[Items from a dataset]
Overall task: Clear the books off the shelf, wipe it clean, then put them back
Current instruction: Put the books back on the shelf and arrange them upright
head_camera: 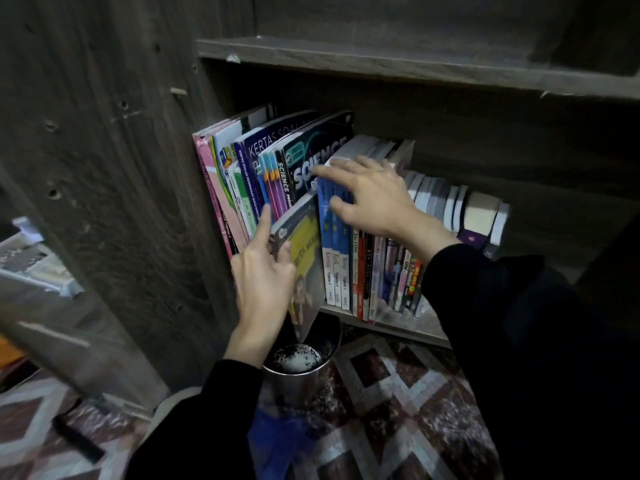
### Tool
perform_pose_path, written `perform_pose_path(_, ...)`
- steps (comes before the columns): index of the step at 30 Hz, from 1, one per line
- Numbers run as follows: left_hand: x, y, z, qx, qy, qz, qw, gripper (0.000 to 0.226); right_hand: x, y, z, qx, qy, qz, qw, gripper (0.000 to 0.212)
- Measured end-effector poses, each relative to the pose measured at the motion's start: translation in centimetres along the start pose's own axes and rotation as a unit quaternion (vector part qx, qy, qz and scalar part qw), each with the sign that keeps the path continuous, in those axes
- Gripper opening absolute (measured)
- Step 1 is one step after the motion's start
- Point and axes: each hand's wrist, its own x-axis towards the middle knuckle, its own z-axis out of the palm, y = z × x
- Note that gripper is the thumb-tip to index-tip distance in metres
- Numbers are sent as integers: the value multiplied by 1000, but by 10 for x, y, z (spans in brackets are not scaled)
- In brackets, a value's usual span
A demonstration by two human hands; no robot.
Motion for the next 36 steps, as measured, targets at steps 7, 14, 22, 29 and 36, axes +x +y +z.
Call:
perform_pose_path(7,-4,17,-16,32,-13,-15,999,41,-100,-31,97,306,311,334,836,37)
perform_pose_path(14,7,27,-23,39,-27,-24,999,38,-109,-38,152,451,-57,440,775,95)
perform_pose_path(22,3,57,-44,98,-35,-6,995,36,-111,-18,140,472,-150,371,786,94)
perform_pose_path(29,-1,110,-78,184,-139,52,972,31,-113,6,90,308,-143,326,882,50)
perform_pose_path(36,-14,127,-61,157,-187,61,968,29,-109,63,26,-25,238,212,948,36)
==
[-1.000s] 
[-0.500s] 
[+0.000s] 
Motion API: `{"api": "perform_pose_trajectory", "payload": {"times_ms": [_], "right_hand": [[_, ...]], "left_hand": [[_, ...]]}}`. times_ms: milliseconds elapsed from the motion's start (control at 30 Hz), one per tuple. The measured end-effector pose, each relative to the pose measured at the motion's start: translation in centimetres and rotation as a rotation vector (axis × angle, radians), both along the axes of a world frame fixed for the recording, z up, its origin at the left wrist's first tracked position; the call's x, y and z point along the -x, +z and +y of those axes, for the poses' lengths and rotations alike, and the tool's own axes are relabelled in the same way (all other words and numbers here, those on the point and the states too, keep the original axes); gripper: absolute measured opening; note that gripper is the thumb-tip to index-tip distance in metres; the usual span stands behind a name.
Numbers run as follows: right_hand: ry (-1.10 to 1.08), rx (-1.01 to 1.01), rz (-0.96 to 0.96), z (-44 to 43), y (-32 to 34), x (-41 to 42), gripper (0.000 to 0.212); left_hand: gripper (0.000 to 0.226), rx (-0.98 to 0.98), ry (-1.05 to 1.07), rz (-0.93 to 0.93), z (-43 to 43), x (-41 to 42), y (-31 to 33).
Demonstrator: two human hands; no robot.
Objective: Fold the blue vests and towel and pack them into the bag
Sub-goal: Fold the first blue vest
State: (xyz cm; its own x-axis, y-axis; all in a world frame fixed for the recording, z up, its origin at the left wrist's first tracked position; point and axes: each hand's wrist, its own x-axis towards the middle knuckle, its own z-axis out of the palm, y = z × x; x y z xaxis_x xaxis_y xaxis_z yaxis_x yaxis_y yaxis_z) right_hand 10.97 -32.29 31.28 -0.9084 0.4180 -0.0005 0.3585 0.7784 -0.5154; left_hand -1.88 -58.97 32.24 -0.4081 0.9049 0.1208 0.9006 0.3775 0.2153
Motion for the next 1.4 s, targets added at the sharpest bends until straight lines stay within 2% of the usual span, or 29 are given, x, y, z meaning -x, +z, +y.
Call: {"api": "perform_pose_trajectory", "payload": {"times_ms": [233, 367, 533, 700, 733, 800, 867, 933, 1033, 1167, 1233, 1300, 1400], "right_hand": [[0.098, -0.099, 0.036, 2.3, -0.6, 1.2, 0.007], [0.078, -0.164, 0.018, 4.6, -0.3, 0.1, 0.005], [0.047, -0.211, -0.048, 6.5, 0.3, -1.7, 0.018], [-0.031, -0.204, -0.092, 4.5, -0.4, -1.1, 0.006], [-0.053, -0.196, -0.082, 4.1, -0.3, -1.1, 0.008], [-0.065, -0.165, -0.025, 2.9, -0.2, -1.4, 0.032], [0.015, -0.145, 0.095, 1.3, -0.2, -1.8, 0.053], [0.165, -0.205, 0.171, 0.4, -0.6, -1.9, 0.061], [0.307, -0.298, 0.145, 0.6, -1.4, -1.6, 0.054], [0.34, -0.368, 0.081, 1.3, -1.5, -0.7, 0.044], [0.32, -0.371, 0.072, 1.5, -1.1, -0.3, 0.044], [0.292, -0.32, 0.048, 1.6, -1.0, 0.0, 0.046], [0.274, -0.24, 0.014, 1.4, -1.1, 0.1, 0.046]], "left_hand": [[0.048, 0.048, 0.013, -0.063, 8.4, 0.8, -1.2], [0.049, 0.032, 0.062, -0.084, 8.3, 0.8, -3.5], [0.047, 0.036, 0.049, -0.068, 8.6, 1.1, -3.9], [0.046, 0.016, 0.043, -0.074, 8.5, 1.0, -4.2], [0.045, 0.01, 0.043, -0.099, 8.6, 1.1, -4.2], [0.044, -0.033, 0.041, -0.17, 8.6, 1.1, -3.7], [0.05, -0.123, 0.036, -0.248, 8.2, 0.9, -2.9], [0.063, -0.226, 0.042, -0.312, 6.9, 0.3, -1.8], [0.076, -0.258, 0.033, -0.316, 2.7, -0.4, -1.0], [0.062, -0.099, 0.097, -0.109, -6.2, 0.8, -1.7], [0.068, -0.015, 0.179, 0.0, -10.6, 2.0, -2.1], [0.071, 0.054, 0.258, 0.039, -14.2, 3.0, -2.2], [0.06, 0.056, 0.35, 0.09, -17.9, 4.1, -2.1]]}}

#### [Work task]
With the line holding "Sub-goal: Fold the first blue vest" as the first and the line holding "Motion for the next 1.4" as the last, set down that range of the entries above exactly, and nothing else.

#### [Completed task]
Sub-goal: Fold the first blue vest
State: (xyz cm; its own x-axis, y-axis; all in a world frame fixed for the recording, z up, its origin at the left wrist's first tracked position; point and axes: each hand's wrist, its own x-axis towards the middle knuckle, its own z-axis out of the palm, y = z × x; x y z xaxis_x xaxis_y xaxis_z yaxis_x yaxis_y yaxis_z) right_hand 10.97 -32.29 31.28 -0.9084 0.4180 -0.0005 0.3585 0.7784 -0.5154; left_hand -1.88 -58.97 32.24 -0.4081 0.9049 0.1208 0.9006 0.3775 0.2153
Motion for the next 1.4 s, targets added at the sharpest bends until straight lines stay within 2% of the usual span, or 29 are given, x, y, z meaning -x, +z, +y.

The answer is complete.